## Required action
Copy out each line below in which the string "that" appears.

## Information given
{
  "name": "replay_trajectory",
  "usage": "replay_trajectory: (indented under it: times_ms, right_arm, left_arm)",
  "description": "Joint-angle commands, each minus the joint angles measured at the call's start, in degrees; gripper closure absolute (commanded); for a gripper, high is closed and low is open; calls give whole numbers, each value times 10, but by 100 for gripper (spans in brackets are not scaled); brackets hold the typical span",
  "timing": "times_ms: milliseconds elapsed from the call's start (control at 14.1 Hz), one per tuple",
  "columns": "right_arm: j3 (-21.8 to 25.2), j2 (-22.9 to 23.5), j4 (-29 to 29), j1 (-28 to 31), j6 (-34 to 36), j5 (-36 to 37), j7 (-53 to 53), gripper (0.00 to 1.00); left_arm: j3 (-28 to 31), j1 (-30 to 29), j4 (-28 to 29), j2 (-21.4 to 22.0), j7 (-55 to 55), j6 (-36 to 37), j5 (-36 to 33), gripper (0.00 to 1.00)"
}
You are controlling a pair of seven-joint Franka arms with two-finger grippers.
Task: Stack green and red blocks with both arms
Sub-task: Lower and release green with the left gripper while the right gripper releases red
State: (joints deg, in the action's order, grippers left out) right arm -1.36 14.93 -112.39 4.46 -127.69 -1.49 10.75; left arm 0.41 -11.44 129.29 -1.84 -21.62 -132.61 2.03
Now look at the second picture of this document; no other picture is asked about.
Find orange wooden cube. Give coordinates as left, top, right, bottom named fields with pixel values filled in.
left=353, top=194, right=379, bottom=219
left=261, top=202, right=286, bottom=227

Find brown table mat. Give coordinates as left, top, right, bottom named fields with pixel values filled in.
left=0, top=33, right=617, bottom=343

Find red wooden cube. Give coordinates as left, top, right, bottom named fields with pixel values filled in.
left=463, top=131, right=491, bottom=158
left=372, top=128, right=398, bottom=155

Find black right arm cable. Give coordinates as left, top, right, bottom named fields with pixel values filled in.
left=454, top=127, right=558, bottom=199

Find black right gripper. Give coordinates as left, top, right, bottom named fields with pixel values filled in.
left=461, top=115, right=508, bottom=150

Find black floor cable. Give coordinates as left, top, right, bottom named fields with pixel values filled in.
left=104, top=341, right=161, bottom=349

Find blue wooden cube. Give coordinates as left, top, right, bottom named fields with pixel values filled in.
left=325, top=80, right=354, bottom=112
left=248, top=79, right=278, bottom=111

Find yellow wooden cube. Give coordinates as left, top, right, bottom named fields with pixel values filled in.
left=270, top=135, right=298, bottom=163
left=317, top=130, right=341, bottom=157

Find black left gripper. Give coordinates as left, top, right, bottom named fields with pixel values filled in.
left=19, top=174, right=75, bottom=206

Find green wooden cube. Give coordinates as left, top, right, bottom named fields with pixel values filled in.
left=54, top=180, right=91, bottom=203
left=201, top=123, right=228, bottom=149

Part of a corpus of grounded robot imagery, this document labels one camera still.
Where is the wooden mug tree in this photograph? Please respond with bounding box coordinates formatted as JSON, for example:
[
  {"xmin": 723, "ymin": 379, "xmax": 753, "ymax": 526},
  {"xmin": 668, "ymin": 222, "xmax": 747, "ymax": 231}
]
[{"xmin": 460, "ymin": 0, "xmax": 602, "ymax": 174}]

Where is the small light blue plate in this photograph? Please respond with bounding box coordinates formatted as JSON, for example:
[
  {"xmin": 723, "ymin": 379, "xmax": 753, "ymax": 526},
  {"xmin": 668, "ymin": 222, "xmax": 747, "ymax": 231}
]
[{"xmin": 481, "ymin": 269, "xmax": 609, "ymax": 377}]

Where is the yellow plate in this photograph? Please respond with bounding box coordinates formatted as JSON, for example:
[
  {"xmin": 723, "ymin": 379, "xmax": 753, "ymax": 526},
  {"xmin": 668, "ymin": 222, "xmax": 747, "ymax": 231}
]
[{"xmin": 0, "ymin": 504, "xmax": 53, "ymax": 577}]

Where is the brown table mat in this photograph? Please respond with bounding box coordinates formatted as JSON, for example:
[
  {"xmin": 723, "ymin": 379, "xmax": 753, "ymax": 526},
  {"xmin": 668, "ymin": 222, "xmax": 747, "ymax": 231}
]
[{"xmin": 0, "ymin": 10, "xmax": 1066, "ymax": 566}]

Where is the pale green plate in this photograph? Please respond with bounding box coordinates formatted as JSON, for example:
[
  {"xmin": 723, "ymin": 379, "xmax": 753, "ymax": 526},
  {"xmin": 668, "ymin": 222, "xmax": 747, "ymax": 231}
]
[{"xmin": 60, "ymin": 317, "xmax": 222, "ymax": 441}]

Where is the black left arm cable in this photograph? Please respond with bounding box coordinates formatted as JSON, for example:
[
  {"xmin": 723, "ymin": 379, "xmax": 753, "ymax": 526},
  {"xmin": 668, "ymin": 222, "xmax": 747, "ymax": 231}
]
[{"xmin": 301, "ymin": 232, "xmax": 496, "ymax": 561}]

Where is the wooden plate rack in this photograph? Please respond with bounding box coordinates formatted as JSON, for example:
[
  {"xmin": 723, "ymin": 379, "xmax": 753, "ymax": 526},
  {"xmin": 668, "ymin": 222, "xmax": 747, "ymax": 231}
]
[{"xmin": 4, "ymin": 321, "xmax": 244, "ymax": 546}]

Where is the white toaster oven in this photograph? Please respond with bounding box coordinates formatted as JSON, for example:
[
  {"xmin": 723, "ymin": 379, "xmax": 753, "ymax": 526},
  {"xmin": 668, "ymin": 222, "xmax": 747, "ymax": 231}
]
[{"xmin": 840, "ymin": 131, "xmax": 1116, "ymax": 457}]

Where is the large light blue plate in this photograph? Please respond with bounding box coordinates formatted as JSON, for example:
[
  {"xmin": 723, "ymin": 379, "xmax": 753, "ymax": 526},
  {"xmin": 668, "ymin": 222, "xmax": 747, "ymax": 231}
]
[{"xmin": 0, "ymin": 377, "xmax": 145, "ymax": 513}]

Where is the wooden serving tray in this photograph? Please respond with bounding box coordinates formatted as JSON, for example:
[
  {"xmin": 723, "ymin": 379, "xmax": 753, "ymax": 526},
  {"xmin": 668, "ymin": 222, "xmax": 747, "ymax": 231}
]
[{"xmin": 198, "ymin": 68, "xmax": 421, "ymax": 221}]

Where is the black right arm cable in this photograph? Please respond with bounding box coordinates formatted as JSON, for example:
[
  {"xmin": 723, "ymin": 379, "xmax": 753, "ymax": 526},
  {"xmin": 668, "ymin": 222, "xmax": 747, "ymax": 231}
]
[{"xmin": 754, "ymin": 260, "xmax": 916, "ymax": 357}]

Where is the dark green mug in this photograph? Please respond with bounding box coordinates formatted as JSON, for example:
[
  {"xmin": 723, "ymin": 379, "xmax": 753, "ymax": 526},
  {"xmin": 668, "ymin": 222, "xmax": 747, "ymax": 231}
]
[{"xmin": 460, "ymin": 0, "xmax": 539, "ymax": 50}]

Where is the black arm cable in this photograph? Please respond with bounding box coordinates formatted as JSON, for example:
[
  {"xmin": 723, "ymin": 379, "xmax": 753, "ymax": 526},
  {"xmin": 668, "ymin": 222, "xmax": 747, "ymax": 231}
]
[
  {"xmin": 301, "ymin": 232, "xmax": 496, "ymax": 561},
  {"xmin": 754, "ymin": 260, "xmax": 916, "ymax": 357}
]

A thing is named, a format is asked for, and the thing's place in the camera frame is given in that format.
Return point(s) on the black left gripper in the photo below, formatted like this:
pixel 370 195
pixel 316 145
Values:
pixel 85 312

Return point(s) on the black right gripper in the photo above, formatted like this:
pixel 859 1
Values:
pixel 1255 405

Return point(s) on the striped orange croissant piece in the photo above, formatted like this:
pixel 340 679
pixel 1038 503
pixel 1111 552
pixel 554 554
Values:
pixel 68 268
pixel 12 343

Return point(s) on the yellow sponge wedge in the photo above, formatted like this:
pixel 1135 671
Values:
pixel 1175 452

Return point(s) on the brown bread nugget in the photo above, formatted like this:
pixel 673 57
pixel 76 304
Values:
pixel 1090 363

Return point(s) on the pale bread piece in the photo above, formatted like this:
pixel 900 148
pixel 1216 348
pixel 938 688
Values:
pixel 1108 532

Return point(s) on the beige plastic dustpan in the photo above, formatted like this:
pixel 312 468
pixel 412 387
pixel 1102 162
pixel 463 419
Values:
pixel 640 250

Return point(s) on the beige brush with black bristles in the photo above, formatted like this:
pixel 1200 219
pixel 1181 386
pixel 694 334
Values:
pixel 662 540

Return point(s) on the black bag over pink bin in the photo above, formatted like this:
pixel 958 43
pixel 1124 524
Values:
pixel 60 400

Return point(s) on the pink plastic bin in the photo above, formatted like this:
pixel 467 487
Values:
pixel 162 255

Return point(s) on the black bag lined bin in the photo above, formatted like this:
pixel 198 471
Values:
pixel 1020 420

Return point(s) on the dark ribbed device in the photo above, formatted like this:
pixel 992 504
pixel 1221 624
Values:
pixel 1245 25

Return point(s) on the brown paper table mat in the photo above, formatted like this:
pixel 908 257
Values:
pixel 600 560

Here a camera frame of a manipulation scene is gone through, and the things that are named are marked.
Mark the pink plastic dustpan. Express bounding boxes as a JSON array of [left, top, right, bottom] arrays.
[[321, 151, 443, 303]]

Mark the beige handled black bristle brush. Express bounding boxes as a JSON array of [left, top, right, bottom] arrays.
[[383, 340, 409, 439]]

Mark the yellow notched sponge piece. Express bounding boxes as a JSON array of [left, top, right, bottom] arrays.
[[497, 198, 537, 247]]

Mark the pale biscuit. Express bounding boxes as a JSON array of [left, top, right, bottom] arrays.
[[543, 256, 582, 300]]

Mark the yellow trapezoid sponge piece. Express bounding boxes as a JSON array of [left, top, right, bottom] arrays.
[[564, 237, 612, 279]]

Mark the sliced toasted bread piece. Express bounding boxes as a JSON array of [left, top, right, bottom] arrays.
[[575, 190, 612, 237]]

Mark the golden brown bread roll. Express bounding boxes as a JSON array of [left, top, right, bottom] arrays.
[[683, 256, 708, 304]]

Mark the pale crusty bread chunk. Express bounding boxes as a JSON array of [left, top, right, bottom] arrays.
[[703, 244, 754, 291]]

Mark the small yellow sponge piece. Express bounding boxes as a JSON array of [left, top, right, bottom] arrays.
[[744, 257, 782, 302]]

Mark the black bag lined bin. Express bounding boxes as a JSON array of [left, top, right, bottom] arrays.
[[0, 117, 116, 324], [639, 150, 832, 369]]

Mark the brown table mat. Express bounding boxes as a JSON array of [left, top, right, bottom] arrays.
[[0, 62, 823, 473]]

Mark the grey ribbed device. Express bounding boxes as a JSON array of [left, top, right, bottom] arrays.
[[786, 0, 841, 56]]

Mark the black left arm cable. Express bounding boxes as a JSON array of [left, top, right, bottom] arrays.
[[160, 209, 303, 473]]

## Task result
A thing is named, a format is asked for, and the thing's place in the camera frame is given in that format.
Here a camera frame of a manipulation scene is gone through, and the things that are named are marked.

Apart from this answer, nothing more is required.